TASK PROMPT —
Repeat word for word the lines from the top of the records through the line containing "outline: white bottle cap", and skip the pictures.

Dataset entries
::::

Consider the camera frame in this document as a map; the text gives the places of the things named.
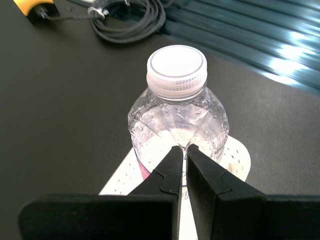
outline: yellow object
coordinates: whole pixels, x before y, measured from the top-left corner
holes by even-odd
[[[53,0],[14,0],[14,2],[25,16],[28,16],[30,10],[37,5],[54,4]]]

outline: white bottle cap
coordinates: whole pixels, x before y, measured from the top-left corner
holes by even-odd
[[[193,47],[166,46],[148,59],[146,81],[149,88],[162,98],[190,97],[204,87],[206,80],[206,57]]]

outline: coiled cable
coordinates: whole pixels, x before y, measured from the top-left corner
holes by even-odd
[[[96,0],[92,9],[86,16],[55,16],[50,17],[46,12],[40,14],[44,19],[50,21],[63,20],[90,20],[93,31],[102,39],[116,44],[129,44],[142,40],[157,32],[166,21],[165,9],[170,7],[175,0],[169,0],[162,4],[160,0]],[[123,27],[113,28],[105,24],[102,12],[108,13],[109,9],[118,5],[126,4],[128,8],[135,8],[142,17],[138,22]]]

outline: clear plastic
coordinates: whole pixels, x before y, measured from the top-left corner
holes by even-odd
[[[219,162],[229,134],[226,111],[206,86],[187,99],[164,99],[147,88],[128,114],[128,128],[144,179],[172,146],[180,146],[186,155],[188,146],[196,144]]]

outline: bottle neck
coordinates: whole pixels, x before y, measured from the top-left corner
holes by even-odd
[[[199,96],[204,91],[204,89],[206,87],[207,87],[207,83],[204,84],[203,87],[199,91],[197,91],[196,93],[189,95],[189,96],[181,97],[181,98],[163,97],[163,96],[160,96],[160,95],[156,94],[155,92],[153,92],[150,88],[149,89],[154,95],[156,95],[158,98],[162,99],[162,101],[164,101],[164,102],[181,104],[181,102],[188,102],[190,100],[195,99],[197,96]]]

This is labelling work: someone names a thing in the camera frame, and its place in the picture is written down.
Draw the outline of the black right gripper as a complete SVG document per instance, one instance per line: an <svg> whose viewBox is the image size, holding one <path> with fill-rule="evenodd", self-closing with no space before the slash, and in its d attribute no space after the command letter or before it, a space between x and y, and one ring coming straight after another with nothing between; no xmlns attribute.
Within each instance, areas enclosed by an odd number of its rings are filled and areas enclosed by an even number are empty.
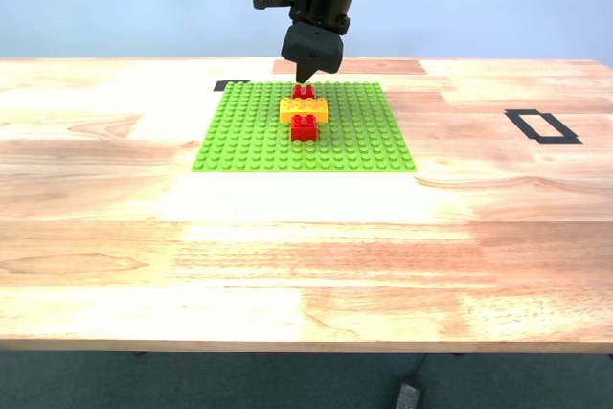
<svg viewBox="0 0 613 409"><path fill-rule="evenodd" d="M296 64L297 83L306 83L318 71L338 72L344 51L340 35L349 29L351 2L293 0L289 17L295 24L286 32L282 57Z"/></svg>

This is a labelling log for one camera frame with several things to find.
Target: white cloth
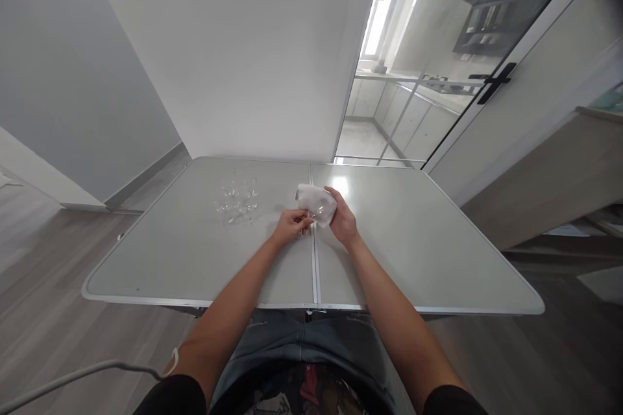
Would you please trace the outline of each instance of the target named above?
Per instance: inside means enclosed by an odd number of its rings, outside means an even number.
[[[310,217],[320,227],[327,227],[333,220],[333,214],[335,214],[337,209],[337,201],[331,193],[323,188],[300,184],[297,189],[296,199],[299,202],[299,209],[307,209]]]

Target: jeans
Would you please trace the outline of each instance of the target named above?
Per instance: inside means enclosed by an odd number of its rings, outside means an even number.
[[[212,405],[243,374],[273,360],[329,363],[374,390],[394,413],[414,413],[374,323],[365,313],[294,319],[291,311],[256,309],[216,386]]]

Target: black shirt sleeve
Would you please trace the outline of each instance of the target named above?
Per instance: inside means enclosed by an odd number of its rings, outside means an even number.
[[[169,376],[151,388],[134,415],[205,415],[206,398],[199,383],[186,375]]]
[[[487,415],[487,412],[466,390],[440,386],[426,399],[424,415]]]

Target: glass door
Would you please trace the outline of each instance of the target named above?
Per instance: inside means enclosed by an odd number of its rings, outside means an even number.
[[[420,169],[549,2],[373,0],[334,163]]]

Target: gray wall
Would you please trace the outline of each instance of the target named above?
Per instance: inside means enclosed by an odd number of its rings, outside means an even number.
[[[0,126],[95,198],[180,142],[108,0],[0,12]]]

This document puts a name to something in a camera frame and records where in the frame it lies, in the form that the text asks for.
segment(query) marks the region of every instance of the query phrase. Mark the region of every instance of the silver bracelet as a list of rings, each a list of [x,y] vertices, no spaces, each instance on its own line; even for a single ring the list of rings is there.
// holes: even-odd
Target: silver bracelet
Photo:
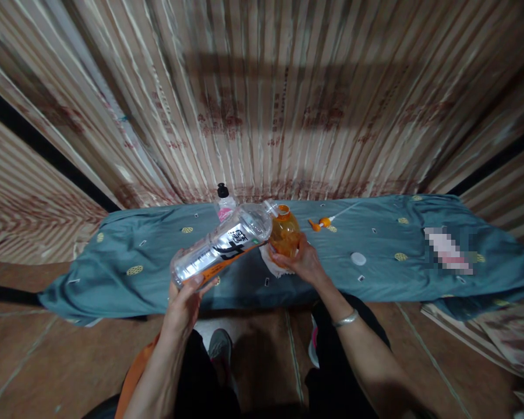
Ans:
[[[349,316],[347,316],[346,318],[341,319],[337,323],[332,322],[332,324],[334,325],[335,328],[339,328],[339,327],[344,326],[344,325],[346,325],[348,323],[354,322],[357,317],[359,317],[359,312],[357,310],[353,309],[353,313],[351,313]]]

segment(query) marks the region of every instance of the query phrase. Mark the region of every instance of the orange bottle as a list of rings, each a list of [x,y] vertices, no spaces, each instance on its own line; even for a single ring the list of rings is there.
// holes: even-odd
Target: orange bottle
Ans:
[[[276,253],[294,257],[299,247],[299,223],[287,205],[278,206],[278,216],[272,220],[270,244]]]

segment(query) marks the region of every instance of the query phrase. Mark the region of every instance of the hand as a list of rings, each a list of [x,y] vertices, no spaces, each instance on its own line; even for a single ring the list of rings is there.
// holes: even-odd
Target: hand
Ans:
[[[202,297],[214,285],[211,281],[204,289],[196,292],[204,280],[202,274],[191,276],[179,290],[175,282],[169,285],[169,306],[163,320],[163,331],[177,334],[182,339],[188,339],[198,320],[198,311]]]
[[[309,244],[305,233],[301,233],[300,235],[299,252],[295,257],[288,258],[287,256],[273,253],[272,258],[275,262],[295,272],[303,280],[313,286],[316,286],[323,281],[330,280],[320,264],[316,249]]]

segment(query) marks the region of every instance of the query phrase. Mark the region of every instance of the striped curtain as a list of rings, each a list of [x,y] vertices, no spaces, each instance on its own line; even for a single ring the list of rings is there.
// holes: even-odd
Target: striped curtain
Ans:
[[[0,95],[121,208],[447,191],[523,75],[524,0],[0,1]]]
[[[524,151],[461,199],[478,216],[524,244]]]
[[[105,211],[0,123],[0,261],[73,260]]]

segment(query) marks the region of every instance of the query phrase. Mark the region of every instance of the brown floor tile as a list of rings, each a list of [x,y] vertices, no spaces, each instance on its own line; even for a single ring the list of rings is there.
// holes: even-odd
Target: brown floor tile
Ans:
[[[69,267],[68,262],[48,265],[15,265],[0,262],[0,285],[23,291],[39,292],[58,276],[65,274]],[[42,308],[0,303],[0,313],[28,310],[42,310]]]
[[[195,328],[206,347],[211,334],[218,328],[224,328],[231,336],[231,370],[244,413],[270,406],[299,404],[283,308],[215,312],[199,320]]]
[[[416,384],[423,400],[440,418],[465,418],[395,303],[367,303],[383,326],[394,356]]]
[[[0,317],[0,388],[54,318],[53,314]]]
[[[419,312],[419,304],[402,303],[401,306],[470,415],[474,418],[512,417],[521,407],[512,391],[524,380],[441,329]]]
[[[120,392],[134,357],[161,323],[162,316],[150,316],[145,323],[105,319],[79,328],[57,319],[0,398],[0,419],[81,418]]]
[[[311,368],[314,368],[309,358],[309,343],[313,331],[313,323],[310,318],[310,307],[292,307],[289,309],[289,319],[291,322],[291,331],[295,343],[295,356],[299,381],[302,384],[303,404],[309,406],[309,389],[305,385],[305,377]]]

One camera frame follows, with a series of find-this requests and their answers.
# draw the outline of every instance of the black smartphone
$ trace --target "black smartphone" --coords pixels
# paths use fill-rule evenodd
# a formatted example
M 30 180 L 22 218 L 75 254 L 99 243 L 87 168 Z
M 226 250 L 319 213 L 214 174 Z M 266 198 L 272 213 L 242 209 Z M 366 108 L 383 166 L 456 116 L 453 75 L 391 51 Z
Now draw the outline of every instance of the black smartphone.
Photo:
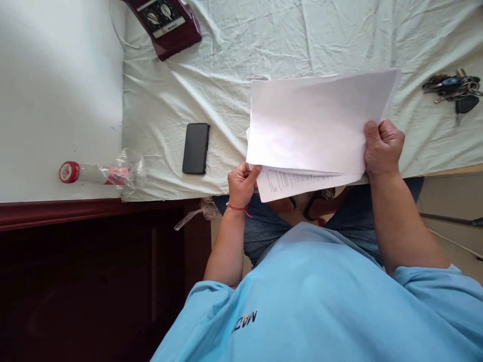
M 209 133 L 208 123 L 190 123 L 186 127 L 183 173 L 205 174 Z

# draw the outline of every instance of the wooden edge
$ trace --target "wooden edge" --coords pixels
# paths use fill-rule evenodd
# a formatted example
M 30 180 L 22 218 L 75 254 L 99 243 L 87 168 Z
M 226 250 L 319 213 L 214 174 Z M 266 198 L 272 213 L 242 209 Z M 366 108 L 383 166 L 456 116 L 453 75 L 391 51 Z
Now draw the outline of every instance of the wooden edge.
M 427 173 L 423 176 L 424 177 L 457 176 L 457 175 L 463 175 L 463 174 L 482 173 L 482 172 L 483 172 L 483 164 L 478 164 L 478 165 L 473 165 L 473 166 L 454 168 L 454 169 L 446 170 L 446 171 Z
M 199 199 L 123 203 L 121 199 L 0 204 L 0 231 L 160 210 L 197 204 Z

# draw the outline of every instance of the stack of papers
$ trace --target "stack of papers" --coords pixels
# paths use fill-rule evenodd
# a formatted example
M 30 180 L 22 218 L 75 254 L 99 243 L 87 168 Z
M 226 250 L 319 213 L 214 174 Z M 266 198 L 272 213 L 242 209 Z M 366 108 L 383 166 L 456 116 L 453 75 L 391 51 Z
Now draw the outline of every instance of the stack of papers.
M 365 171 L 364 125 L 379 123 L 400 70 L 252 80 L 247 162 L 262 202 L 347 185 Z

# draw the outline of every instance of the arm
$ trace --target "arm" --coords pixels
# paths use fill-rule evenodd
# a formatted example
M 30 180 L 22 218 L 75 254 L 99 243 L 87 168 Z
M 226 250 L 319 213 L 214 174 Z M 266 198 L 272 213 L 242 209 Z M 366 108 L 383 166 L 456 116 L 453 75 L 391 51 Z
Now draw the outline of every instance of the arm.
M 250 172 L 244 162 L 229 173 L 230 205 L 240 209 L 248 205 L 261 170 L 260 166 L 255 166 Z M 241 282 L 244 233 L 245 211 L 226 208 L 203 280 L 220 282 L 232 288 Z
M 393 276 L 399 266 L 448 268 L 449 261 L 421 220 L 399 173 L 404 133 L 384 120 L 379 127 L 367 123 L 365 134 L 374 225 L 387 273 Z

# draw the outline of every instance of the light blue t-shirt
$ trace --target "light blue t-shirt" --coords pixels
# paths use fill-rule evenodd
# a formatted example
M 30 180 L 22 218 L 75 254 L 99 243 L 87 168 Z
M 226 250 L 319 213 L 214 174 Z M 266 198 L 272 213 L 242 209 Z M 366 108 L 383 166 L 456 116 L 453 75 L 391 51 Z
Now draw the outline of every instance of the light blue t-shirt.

::::

SOLUTION TO THE EXERCISE —
Consider the camera frame in this document as a map; the text gives the places of the things named.
outline: yellow object
coordinates: whole pixels, x before y, measured from the top-left corner
holes by even-odd
[[[53,0],[14,0],[14,2],[25,16],[28,16],[30,10],[37,5],[54,4]]]

outline: white bottle cap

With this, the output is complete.